The current round of violence began on Wednesday after Israeli police raided the Al-Aqsa Mosque twice. This led to rocket fire from the Gaza Strip on Thursday and, as a major escalation, to the Lebanese barrage.
“Israel’s response tonight and beyond will exact a heavy price on our enemies,” Israeli Prime Minister Benjamin Netanyahu said after a security cabinet meeting late Thursday.
Tensions along the Lebanese border have flared in recent weeks as Israel appears to have stepped up its shadow war against Iran-linked targets in Syria, another close ally of Iran and Israel’s arch-enemy in the region.
Suspected Israeli airstrikes in Syria in recent weeks have killed two Iranian military advisers and temporarily shut down the country’s two largest airports. Hecht, the military spokesman, said Thursday’s missile fire was unrelated to events in Syria.
“This is Hamas dominant,” Hecht said, referring to the targets of Israeli airstrikes in Lebanon and Gaza.
In Jerusalem, even as calm prevailed in Al-Aqsa hours after the violence erupted, the situation remained tense ahead of Friday noon prayers.

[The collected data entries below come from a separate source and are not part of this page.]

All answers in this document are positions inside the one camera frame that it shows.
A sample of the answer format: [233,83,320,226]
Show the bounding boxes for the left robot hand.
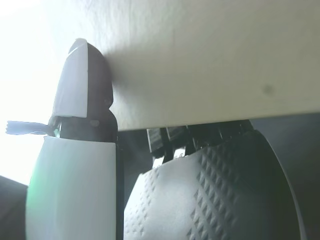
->
[24,37,311,240]

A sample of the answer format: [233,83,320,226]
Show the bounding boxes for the beige paperback book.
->
[49,0,320,132]

On the previous two nights, Palestinians barricaded themselves in the mosque with stones and firecrackers. Israeli police fired stun grenades and rubber bullets to evict worshippers. On Tuesday, Israeli police brutally beat Palestinians and arrested more than 400 people, igniting Arab cities in Israel, the occupied West Bank and the Gaza Strip.
Israeli authorities control access to the site, but the building is administered by Islamic and Jordanian officials.
Associated Press writer Abby Sewell in Beirut contributed to this report.